5장을 이해하는데 핵심은 On-Policy, Off-Policy Learning이다.
- On-Policy Learning: learn about policy $\pi$ from experience sampled from $\pi$
- e.g.) Policy-iteration, Value-Iteration, Monte Carlo for On-Policy, Sarsa
- Off-Policy Learning: learn about policy $\pi$ from experience sampled from $\mu$
- e.g.) Q-Learning
먼저 model-free인 상황에서 이론이 전개된 과정을 잘 설명한 내용이 Sutton and Barto의 RL Book(2020)에 있어 정리하고자 한다.
If a model is not available, then it is particularly useful to estimate action values(the values of state–action pairs) rather than state values. With a model, state values alone are sucient to determine a policy; one simply looks ahead one step and chooses whichever action leads to the best combination of reward and next state. Without a model, however, state values alone are not sucient. One must explicitly estimate the value of each action in order for the values to be useful in suggesting a policy. Thus, one of our primary goals for Monte Carlo methods is to estimate $q_{*}$. To achieve this, we first consider the policy evaluation problem for action values
The policy evaluation problem for action values is to estimate $q_{\pi}(s,a)$, the expected return when starting in state $s$, taking action $a$, and thereafter following policy $\pi$. The Monte Carlo methods for this are essentially the same as just presented for state values, except now we talk about visits to a state–action pair rather than to a state...

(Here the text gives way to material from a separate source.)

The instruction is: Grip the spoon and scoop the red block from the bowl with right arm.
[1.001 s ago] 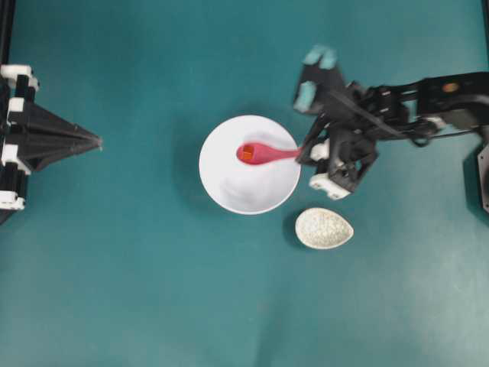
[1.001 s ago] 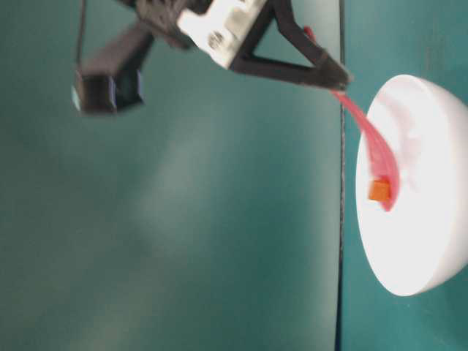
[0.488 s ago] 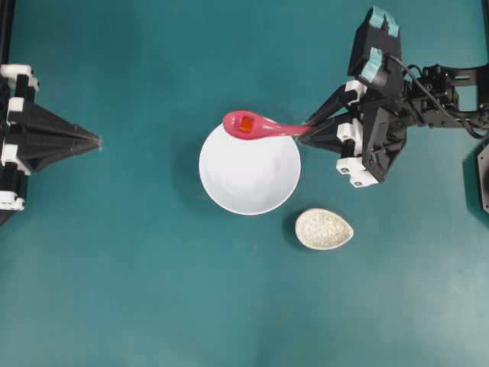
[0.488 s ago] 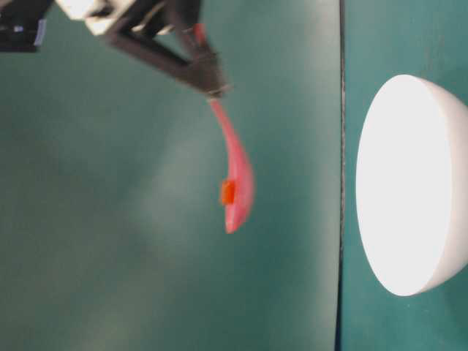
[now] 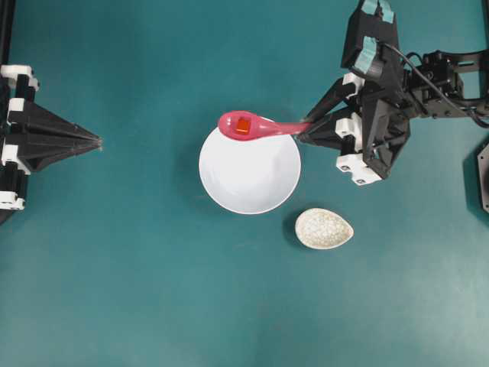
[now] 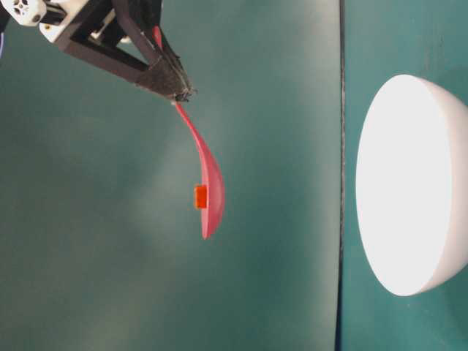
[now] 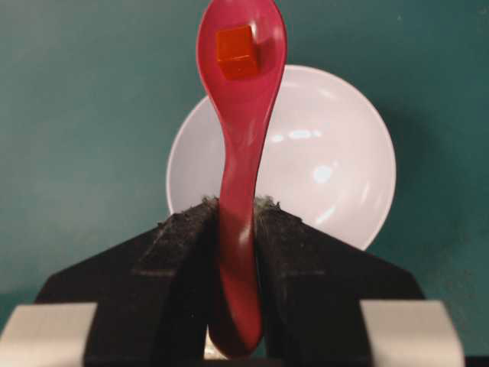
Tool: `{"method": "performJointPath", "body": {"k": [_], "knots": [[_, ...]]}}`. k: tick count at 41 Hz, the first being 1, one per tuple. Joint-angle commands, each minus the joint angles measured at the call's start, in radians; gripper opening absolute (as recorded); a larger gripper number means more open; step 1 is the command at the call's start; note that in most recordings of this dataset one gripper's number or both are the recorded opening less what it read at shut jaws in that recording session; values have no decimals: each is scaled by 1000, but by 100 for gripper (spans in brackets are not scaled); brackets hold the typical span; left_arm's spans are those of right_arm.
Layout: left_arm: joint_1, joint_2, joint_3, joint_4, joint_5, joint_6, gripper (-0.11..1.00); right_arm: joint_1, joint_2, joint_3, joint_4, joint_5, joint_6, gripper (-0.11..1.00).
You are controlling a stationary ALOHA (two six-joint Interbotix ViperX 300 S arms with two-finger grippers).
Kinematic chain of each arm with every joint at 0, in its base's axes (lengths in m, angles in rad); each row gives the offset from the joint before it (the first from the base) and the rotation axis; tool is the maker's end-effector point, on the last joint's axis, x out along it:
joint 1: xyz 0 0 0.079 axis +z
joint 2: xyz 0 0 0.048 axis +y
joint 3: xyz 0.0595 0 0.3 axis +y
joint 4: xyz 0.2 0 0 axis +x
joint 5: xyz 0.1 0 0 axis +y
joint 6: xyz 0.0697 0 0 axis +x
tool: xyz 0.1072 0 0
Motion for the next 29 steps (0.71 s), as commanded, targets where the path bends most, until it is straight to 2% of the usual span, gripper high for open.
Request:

The only complication is that many state–action pairs may never be visited. If $\pi$ is a deterministic policy, then in following $\pi$ one will observe returns only for one of the actions from each state. With no returns to average, the Monte Carlo estimates of the other actions will not improve with experience. This is a serious problem because the purpose of learning action values is to help in choosing among the actions available in each state. To compare alternatives we need to estimate the value of all the actions from each state, not just the one we currently favor.
This is the general problem of maintaining exploration. For policy evaluation to work for action values, we must assure continual exploration. One way to do this is by specifying that the episodes start in a state–action pair, and that every pair has a nonzero probability of being selected as the start. This guarantees that all state–action pairs will be visited an infinite number of times in the limit of an infinite number of episodes. We call this the assumption of exploring starts.
(...)
How can we avoid the unlikely assumption of exploring starts? The only general way to ensure that all actions are selected infinitely often is for the agent to continue to select them. There are two approaches to ensuring this, resulting in what we call on-policy methods and off-policy methods. On-policy methods attempt to evaluate or improve the policy that is used to make decisions, whereas off-policy methods evaluate or improve a policy different from that used to generate the data.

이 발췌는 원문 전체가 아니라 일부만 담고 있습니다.